Work to complete.
Using the data that follows, report how many lines include "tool"; output no other text.

Exercise data.
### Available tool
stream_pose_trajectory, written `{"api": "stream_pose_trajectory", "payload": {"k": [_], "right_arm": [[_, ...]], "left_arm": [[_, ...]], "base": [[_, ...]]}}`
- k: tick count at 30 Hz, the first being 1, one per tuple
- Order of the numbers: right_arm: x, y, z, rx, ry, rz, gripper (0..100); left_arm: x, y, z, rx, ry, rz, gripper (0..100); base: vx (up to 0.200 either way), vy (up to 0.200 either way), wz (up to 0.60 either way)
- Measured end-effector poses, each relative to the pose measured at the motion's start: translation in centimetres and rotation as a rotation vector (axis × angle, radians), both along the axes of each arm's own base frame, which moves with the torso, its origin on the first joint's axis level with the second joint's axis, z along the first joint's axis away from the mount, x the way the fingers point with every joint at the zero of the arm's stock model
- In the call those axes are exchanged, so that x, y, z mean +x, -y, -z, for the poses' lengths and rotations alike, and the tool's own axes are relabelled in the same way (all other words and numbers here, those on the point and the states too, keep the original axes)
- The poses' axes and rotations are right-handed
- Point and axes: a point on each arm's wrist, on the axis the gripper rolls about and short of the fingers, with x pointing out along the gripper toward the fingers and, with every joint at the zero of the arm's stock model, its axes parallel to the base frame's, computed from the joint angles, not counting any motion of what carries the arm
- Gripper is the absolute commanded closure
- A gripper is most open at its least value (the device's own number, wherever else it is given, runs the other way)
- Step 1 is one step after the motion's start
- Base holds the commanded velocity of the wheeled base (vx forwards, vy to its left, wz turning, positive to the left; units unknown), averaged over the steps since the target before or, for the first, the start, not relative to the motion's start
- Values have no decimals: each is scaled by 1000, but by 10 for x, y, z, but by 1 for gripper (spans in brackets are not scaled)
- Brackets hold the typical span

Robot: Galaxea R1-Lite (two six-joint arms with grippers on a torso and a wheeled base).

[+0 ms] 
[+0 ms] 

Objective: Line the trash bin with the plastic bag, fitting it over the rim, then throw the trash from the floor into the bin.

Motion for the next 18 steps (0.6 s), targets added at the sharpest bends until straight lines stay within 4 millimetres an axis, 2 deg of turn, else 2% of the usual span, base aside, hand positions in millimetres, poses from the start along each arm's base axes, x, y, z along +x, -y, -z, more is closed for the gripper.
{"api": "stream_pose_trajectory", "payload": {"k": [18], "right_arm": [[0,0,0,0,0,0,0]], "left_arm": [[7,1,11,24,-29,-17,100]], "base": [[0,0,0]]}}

Answer area.
2